### [TO DO]
Using the material below, print a verbatim copy of every line from the one containing "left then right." through the one containing "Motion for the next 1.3", inclusive, and omit the pictures.

### [DATA FOR THIS EXERCISE]
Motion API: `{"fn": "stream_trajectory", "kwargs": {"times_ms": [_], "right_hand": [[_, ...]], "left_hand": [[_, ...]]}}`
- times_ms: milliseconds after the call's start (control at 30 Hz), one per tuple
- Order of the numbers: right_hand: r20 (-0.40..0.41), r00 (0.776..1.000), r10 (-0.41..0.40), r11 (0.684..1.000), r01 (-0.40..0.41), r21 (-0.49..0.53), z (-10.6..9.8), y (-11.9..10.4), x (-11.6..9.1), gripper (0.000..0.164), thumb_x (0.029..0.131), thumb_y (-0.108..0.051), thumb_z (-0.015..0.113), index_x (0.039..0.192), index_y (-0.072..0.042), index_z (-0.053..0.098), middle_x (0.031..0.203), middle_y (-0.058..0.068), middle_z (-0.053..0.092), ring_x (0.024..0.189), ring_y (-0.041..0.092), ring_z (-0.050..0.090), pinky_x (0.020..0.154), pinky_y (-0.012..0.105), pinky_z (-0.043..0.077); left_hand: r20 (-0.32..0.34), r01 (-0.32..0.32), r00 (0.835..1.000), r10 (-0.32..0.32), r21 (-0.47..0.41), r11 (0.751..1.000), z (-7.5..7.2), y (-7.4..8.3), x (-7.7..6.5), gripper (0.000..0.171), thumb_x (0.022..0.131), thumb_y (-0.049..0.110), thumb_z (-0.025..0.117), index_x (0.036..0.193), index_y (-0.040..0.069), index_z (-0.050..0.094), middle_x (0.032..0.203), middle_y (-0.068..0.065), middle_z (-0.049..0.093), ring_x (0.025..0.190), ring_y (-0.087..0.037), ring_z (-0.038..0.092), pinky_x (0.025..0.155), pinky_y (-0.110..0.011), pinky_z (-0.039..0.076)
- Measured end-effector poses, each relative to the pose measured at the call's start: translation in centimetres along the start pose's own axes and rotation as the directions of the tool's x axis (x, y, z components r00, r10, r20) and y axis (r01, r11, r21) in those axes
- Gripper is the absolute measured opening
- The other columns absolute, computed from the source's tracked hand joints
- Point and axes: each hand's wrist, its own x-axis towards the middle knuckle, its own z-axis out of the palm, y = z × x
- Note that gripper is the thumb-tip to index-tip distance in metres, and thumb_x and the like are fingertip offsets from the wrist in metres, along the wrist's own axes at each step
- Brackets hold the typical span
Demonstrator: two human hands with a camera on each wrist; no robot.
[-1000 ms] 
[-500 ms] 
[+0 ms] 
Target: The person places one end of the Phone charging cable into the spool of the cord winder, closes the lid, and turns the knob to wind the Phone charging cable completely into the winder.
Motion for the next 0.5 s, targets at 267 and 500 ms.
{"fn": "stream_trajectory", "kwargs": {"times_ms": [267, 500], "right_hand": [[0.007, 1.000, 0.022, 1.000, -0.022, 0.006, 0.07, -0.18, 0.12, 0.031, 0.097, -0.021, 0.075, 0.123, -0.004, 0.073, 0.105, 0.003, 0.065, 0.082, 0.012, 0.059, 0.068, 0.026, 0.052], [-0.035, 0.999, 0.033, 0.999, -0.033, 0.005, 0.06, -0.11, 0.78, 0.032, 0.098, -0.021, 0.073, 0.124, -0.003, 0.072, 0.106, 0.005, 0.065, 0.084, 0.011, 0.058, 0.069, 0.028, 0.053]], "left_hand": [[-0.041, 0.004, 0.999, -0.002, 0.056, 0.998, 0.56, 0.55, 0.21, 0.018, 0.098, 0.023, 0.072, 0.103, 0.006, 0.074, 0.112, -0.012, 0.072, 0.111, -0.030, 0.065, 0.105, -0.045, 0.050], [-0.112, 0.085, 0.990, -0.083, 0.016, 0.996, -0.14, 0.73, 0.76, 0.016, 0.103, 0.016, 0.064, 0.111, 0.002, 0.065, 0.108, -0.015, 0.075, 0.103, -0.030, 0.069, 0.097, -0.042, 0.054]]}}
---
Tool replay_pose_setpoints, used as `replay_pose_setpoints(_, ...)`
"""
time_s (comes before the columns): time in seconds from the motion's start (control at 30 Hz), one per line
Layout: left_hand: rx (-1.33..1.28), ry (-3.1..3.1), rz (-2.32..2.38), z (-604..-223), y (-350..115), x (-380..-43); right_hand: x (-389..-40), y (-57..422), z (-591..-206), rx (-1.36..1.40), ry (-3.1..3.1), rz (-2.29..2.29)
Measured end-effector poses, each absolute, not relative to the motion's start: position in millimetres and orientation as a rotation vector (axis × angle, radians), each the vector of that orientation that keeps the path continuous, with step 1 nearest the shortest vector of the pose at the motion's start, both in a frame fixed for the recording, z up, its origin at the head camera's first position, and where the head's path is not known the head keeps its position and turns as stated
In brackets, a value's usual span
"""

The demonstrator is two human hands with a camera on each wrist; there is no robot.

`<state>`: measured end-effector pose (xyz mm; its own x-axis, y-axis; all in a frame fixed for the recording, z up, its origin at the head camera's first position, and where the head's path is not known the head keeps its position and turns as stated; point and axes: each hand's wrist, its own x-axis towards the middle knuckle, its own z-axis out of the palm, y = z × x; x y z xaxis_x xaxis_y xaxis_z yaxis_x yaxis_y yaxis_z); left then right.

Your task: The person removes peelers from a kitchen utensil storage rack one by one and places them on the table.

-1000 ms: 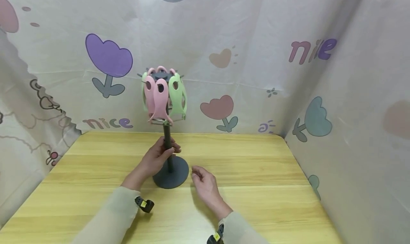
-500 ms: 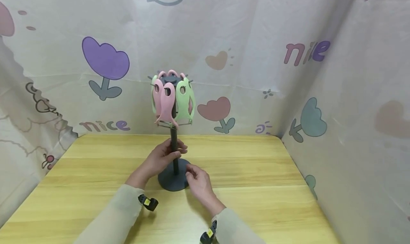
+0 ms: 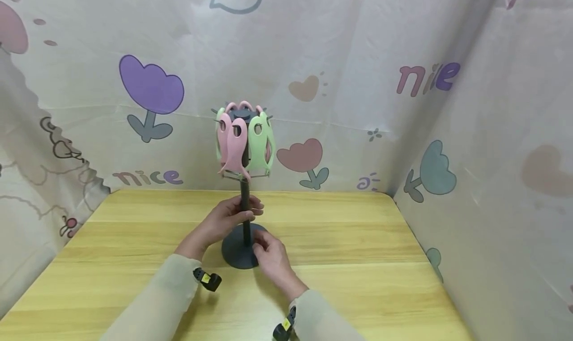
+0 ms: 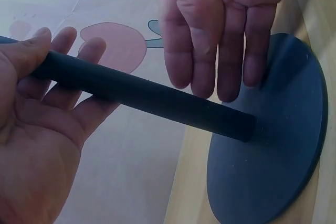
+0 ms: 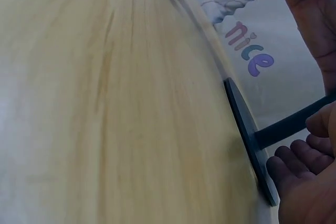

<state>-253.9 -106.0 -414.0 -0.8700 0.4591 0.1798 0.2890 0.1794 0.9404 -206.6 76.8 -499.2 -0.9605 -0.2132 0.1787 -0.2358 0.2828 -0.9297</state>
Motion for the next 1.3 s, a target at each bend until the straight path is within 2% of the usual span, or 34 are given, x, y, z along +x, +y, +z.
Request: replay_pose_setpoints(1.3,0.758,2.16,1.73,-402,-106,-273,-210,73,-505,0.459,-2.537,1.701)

### [YOUR SOLUTION]
`<state>`: measured end-effector pose (xyz mm; its own x-axis, y-axis; all in a frame fixed for the recording, z up, its origin at the head camera's first position, and where the head's path is not known the head keeps its position and turns as stated; point and axes: each hand's wrist, its own x-axis towards the middle knuckle, its own z-axis out of the palm, y = z × x; x y z xaxis_x xaxis_y xaxis_z yaxis_x yaxis_y yaxis_z); left then right.

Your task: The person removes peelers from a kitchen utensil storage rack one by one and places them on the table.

-1000 ms: 
-500 ms: 
+0 ms: 
+0 ms: 
+0 ms: 

<state>-253.9 -106.0 -414.0 -0.8700 0.4591 0.1798 0.2890 0.1794 0.9404 -206.6 76.8 -499.2 -0.9605 -0.2132 0.1787 -0.2358 0.2828 -0.9297</state>
Motion for the next 1.3 s, a target at each bend until the straight path is within 2% of the usual span, or 34 are given, x, y, z along +x, +y, +z.

What the exercise asked for is now done.